# Brief
The lines from the one containing "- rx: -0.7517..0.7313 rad" through the final line of the listing below are what the answer must repeat, exactly and only, leaving pictures out.

# Information shown
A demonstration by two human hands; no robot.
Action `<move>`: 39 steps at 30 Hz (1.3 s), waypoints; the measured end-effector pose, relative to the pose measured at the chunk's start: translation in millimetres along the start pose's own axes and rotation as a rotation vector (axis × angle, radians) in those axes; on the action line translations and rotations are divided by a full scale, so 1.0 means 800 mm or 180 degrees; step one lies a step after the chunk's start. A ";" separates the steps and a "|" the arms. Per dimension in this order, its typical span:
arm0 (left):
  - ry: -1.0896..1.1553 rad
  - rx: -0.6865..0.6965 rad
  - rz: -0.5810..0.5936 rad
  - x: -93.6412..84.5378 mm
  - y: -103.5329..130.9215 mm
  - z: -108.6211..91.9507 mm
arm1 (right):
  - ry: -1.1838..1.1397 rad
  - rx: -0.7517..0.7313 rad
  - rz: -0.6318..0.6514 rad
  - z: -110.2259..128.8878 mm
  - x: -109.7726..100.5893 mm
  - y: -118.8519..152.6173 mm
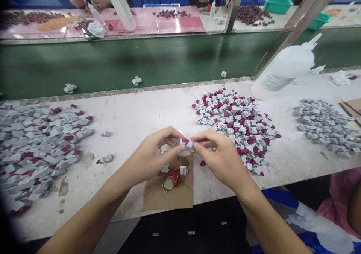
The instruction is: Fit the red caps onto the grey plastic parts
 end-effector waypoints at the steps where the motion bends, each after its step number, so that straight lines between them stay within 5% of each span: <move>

# Output of the task
  - rx: -0.7517..0.7313 rad
  - rz: -0.6318..0.6514 rad
  - z: -110.2259..128.8878 mm
  - x: -109.7726..100.5893 mm
  - y: -118.8519..152.6173 mm
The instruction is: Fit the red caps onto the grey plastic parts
 end-effector waypoints at the steps where the motion bends, each after its step number, so that straight lines between them stay within 5% of each span: <move>

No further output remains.